In the listing below, locate the lines that hold "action" and copy them.

→ **RECORDED INFORMATION**:
———
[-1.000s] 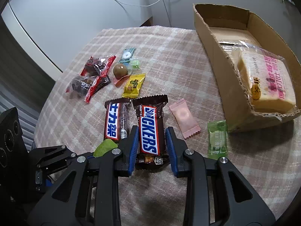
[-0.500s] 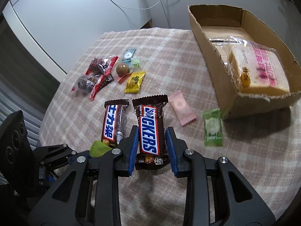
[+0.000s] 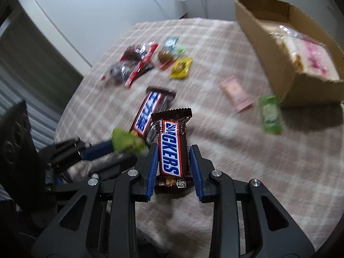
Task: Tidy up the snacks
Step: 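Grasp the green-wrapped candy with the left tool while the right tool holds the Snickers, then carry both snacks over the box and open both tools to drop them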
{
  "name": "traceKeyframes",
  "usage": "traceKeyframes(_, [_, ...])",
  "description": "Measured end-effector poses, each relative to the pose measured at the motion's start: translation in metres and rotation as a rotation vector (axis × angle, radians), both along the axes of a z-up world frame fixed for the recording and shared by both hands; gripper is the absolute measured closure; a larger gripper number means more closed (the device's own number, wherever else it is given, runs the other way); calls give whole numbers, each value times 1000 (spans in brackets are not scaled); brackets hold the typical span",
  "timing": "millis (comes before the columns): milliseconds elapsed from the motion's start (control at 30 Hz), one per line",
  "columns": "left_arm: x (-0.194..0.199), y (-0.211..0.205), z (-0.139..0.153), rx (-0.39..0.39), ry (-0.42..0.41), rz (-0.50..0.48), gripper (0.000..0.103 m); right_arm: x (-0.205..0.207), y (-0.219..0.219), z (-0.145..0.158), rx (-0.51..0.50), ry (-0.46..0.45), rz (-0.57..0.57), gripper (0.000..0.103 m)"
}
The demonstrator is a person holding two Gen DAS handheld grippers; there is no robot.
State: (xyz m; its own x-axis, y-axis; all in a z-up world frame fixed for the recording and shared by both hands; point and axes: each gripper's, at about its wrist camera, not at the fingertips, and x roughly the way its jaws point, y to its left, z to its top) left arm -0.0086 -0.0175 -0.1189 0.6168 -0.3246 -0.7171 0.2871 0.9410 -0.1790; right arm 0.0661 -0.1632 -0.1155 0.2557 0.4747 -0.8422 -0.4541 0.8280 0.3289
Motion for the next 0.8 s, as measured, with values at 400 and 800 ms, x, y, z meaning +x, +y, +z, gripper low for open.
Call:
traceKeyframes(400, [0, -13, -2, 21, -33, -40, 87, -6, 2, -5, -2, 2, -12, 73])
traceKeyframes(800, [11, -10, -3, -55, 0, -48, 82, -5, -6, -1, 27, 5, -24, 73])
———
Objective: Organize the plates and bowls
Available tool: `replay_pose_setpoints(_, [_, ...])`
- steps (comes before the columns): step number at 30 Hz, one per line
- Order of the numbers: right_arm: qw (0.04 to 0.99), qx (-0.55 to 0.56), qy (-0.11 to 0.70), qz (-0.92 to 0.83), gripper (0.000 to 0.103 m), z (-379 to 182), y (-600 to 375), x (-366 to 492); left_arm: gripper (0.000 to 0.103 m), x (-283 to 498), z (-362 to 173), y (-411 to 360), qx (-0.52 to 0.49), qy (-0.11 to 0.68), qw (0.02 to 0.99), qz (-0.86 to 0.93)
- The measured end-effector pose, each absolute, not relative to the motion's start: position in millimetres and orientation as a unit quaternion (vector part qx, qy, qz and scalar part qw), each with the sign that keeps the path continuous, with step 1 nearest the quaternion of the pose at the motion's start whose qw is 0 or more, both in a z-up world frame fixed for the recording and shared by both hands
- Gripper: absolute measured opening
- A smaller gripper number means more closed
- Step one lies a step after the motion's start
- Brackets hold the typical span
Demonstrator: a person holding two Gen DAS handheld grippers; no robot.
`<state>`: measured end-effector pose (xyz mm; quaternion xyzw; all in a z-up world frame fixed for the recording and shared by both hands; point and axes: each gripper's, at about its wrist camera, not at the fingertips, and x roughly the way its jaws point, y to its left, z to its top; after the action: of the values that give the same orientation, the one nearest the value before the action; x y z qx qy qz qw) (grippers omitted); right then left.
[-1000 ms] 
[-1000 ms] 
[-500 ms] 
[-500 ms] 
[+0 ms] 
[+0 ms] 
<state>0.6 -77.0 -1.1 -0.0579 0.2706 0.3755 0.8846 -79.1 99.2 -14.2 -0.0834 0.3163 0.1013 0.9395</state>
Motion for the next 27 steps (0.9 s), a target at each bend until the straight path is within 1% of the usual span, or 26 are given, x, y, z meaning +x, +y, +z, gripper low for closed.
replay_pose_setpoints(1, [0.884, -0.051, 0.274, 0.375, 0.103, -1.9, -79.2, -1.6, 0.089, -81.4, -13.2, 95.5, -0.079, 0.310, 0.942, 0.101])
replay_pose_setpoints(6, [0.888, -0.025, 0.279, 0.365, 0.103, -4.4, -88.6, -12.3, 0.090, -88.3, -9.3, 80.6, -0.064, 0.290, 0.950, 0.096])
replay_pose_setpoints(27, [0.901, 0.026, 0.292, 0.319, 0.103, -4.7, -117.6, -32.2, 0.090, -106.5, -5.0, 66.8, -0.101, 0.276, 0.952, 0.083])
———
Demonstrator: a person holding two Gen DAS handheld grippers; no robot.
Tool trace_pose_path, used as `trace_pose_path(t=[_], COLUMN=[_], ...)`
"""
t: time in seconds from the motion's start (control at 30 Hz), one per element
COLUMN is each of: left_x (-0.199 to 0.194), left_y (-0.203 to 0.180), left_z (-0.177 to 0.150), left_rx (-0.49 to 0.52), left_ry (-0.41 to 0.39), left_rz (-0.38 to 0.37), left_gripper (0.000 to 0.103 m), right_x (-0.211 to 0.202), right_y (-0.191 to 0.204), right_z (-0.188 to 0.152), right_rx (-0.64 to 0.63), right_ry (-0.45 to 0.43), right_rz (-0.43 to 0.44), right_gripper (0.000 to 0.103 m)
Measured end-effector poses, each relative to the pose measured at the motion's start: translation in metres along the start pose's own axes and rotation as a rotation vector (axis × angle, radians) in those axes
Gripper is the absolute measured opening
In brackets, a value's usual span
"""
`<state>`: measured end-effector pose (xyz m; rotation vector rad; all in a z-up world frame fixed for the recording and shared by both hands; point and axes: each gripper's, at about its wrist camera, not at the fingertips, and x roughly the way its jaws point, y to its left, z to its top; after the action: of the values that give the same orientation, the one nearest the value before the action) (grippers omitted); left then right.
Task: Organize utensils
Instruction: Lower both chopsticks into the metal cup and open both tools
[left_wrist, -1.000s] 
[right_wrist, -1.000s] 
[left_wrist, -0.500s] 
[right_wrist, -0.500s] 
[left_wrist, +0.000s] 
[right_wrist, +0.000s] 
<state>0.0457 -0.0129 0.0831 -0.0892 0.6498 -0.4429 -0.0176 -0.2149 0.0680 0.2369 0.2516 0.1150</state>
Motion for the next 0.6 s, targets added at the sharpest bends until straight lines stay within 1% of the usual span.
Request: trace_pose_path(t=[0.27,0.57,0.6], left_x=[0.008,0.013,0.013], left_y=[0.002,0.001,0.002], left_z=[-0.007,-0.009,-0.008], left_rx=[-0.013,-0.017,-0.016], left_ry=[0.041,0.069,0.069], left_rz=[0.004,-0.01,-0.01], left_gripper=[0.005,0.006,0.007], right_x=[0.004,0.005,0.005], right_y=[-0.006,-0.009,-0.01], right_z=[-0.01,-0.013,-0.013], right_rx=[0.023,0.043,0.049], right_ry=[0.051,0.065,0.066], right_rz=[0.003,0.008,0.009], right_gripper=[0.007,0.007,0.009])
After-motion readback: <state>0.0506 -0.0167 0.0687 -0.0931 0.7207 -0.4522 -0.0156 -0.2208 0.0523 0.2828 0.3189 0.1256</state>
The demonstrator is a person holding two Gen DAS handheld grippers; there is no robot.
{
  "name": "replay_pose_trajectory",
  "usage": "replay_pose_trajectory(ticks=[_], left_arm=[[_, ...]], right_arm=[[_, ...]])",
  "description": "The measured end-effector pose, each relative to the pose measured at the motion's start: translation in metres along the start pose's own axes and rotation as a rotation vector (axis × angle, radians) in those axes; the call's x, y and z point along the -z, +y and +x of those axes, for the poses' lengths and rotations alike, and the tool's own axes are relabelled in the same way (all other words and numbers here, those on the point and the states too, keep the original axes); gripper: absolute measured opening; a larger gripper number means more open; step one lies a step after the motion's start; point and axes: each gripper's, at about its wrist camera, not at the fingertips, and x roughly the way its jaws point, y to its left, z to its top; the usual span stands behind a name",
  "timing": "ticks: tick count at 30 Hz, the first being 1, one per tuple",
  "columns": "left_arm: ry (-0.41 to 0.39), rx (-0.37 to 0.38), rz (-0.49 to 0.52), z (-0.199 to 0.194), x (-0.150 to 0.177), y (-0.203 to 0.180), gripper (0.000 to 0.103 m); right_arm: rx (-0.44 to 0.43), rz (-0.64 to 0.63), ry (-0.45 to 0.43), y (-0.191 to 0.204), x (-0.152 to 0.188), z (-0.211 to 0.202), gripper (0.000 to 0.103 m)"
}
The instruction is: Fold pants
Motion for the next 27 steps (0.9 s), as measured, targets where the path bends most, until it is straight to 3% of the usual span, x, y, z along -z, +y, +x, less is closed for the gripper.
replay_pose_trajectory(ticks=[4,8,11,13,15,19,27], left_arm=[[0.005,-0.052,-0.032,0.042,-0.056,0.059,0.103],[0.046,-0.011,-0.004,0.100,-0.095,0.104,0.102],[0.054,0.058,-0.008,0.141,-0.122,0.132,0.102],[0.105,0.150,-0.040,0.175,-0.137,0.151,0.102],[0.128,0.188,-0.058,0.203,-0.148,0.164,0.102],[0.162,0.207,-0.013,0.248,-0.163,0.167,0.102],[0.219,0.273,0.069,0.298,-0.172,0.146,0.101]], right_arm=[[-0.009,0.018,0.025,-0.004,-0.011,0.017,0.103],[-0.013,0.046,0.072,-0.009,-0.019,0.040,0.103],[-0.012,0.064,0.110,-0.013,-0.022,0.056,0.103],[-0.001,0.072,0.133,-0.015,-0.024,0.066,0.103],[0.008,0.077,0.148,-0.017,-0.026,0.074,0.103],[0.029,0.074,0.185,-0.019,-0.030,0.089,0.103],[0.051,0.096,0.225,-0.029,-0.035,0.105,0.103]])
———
→ **ANSWER TO THE PROBLEM**:
`<state>`: measured end-effector pose (xyz mm; quaternion xyzw; all in a z-up world frame fixed for the recording and shared by both hands; point and axes: each gripper's, at about its wrist camera, not at the fingertips, and x roughly the way its jaws point, y to its left, z to its top; after the action: of the values that give the same orientation, the one nearest the value before the action; x y z qx qy qz qw) (grippers omitted); right then left.
`<state>`: measured end-effector pose (xyz m; rotation vector rad; all in a z-up world frame fixed for the recording and shared by both hands; point and axes: each gripper's, at about its wrist camera, not at the fingertips, and x roughly the way its jaws point, y to its left, z to its top; after the action: of the values that give the same orientation, the one nearest the value before the action) (grippers omitted); left then right.

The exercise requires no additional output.